→ Problem details: When copying the listing below, skip every picture and keep each word as it stands.

→ Input data:
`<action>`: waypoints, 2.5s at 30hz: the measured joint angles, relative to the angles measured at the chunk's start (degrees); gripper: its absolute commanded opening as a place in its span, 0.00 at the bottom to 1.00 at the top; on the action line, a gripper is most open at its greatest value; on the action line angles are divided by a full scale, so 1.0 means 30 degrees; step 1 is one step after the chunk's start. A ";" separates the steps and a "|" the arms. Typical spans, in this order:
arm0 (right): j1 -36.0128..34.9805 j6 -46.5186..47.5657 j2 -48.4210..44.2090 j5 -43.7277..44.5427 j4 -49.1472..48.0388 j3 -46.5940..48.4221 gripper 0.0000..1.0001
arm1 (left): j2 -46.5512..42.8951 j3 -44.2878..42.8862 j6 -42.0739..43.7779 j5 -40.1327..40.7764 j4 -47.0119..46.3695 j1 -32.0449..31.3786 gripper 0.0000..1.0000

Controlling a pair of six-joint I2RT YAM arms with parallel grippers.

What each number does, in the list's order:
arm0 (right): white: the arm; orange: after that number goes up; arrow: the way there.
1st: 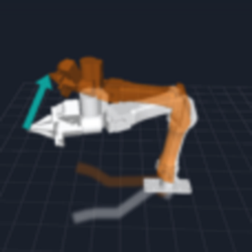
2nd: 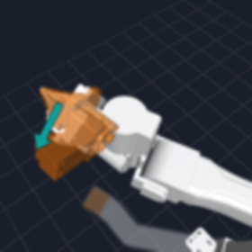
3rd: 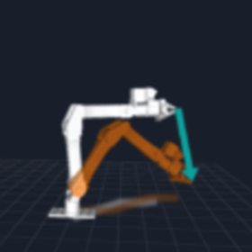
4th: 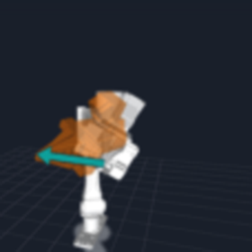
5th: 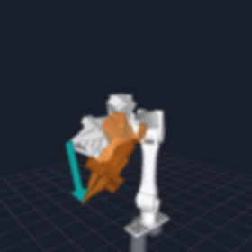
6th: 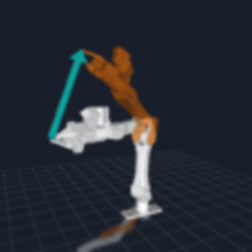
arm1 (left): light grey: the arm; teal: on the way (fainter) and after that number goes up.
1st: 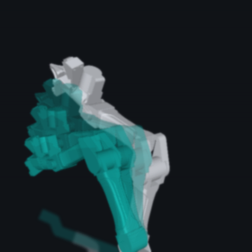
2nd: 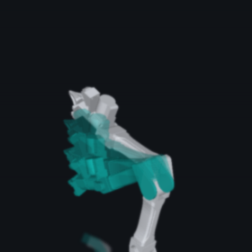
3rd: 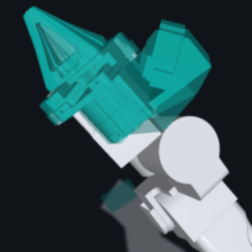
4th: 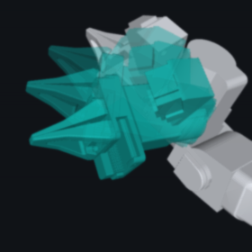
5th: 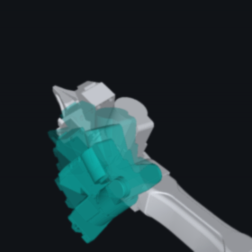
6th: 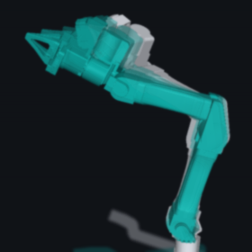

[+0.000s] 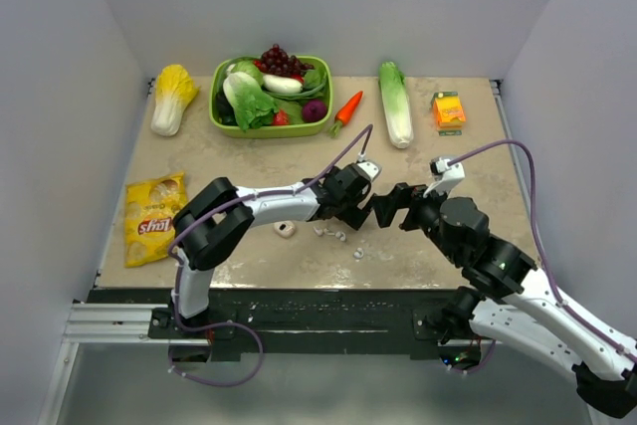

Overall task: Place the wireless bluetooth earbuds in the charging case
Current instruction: Pick up the charging case at the center of the board.

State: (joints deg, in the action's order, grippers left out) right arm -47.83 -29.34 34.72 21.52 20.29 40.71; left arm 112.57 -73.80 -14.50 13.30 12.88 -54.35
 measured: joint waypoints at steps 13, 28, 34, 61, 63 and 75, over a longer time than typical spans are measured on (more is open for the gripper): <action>0.0000 0.0000 -0.0117 -0.0007 0.0452 0.0175 0.98 | 0.0357 -0.0015 -0.0503 -0.0036 0.0175 0.0204 0.93; 0.0000 -0.0066 -0.0131 -0.0007 0.0525 0.0175 0.98 | 0.0401 0.0087 -0.0736 -0.0889 -0.0073 0.0721 0.58; 0.0000 -0.0066 -0.0131 0.0000 0.0525 0.0175 0.98 | 0.0357 0.0503 -0.0729 -0.0889 -0.1064 0.0721 0.17; 0.0000 0.1392 0.4605 -0.0758 -0.0299 0.2178 0.98 | -1.2437 2.0385 0.3461 -0.2310 -2.3409 0.0299 0.00; 0.0000 0.1625 0.5020 -0.1676 -0.0313 0.2222 0.98 | -1.2925 2.0961 0.4342 -0.2732 -2.4880 0.0204 0.00; -0.0015 0.2157 0.6805 -0.6776 -0.0576 0.2514 0.98 | -1.3712 2.1719 0.8910 -0.5574 -2.7999 -0.0911 0.00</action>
State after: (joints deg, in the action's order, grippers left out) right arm -47.88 -22.87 55.13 1.19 18.57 48.25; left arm 71.44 -8.64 12.23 -3.42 -71.11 -57.08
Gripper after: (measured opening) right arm 0.982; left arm 0.735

→ Finished task:
`<action>`: waypoints, 2.5s at 30hz: the measured joint angles, relative to the angles measured at the chunk's start (degrees); gripper: its absolute commanded opening as a place in its span, 0.00 at the bottom to 1.00 at the top; on the action line, a gripper is most open at its greatest value; on the action line angles are divided by a full scale, so 1.0 means 30 degrees; step 1 is one step after the chunk's start. A ";" separates the steps and a "|" the arms. Typical spans, in this order:
arm0 (right): j1 -36.0128..34.9805 j6 -46.5186..47.5657 j2 -48.4210..44.2090 j5 -43.7277..44.5427 j4 -49.1472..48.0388 j3 -46.5940..48.4221 gripper 0.0000..1.0001
arm1 (left): j2 -46.5512..42.8951 j3 -44.2878..42.8862 j6 -42.0739..43.7779 j5 -40.1327..40.7764 j4 -47.0119..46.3695 j1 -32.0449..31.3786 gripper 0.0000..1.0000

Controlling a pair of six-joint I2RT YAM arms with parallel grippers.

What each number does, in the list's order:
arm0 (right): white: the arm; orange: after that number goes up; arrow: the way there.
1st: 
2nd: 
3rd: 
4th: 
5th: 
6th: 
arm1 (left): light grey: the arm; teal: on the way (fainter) and after that number goes up.
1st: 
2nd: 
3rd: 
4th: 
5th: 
6th: 

[+0.000s] 

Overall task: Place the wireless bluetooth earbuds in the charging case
Current instruction: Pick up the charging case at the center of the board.

State: (joints deg, in the action's order, grippers left out) right arm -47.83 -29.34 34.72 21.52 20.29 40.71; left arm 112.57 -73.80 -14.50 13.30 12.88 -54.35
 measured: joint waypoints at steps 13, 28, 34, 61, 63 and 75, over a longer time than typical spans are measured on (more is open for the gripper): <action>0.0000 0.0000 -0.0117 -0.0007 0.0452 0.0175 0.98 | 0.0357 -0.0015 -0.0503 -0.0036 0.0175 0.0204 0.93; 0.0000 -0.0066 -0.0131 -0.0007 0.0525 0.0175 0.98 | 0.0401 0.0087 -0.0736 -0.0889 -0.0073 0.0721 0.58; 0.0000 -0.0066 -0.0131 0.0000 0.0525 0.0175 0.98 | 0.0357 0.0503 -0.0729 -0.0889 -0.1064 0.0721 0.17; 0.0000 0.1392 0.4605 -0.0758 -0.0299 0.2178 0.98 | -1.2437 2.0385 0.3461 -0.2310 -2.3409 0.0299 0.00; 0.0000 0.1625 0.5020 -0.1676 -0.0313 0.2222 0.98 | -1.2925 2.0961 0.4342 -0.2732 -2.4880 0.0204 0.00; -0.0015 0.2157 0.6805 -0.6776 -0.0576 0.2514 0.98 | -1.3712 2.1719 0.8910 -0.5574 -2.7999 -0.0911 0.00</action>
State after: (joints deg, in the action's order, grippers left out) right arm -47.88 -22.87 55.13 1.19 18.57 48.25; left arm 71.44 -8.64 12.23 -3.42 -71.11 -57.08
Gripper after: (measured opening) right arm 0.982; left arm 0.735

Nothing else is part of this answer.